Some versions of PHP come to the rescue with a $_SERVER element called ‘PWD’ which contains the directory from which the user executed PHP. The problem is that this is not present in every operating system (it is missing in Windows, for example). For lack of a more elegant solution, I eventually settled on defining a constant called CLI_DIR in my command-line scripts so that code deeper in the framework can figure out the context. Hence the code:
$pwd = $server->get('PWD', CLI_DIR);
This attempts to use the $_SERVER[‘PWD’] variable, but if it is not set, it fails over to the CLI_DIR constant. That way, the ugly workaround is only triggered when absolutely necessary.
Putting it All Together
As my first proof of concept, I decided to implement the import/import-xsl.php script. The code inside the script is very simple:
define('CLI_DIR', __DIR__); // save directory name of current script
require_once __DIR__ . '/../public/index.php';
This just sets the CLI_DIR constant described above and loads the framework.
Now we just need to define a controller to respond to the request. I created a base controller with shared methods that are likely to be used by other CLI-oriented controllers (module/VuFind/src/VuFind/CLI/Controller/AbstractBase.php) and then extended that with the actual ImportController functionality (module/VuFind/src/VuFind/CLI/Controller/ImportController.php).
At this point, all the pieces are in place. When you run import-xsl.php, it loads Zend Framework. Zend Framework detects CLI mode and loads the CLI module. The CLI module overrides the router and directs the user to ImportController::importXslAction().

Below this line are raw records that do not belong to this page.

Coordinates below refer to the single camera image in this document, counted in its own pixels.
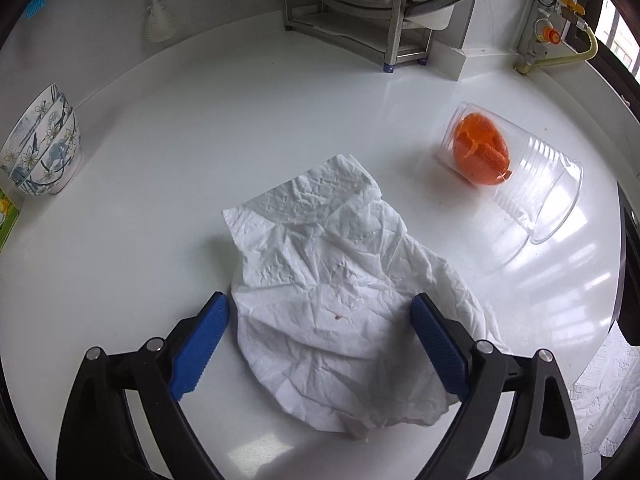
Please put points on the grey gas box red button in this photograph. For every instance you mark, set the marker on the grey gas box red button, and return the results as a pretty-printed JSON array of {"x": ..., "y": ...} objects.
[{"x": 542, "y": 35}]

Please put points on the blue scrubber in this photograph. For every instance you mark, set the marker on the blue scrubber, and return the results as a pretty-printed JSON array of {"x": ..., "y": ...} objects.
[{"x": 36, "y": 4}]

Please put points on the white dish brush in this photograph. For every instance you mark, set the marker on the white dish brush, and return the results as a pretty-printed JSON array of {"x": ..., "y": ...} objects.
[{"x": 159, "y": 22}]

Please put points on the floral ceramic bowl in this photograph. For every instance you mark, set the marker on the floral ceramic bowl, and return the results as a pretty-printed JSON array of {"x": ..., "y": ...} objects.
[
  {"x": 60, "y": 120},
  {"x": 30, "y": 125},
  {"x": 62, "y": 165}
]

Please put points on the steel kitchen rack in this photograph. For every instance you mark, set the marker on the steel kitchen rack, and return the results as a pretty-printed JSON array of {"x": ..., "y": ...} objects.
[{"x": 395, "y": 35}]

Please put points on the black stove top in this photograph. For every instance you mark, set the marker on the black stove top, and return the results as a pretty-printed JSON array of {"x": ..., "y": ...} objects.
[{"x": 631, "y": 260}]

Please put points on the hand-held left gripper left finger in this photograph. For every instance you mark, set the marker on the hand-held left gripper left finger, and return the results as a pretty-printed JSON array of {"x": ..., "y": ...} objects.
[{"x": 200, "y": 350}]

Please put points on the white embossed paper towel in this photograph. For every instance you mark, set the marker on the white embossed paper towel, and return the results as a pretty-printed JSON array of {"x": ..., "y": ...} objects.
[{"x": 610, "y": 390}]

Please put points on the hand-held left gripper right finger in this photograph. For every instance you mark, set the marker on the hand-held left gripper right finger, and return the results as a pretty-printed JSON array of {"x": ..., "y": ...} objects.
[{"x": 440, "y": 350}]

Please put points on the window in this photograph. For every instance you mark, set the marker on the window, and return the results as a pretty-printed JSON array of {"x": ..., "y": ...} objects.
[{"x": 622, "y": 35}]

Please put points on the clear plastic cup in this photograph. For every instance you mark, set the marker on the clear plastic cup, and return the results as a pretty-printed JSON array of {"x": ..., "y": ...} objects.
[{"x": 540, "y": 185}]

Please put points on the orange peel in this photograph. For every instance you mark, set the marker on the orange peel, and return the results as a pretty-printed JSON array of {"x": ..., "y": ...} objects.
[{"x": 480, "y": 147}]

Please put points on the green and yellow box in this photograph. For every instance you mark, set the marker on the green and yellow box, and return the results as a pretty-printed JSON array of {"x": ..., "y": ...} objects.
[{"x": 6, "y": 217}]

The controller is able to make use of all the same classes and resources as a web application, and no setup code has been duplicated anywhere.
The Rough Edges
There is one piece of the puzzle that I am not entirely happy about right now. Zend Framework 2 controllers work by building up a ViewModel or Response object and then returning that for further processing. This model does not work well in the CLI environment for two reasons:
1.) CLI tools often need to produce real-time output. Unlike a web request which gets built all at once, a CLI tool will often show incremental details as it works (“loading file 1, loading file 2, etc.”).
2.) CLI tools need to return an exit status to the operating system in order to indicate success or failure, which is critical for incorporating PHP tools into shell scripts and batch files.
Neither of these use cases are currently met through native framework features (at least as far as I can tell). For now, I am simply using “echo” and “exit” inside the controllers to achieve the desired effects, which is functional but less than ideal.
There is hope, though: the Zend Framework community is currently thinking about CLI integration, as evidenced by this Request For Comment. I’ll try to keep an eye on developments in this area, and once the framework has the capabilities we need, the existing code can be more tightly integrated into it.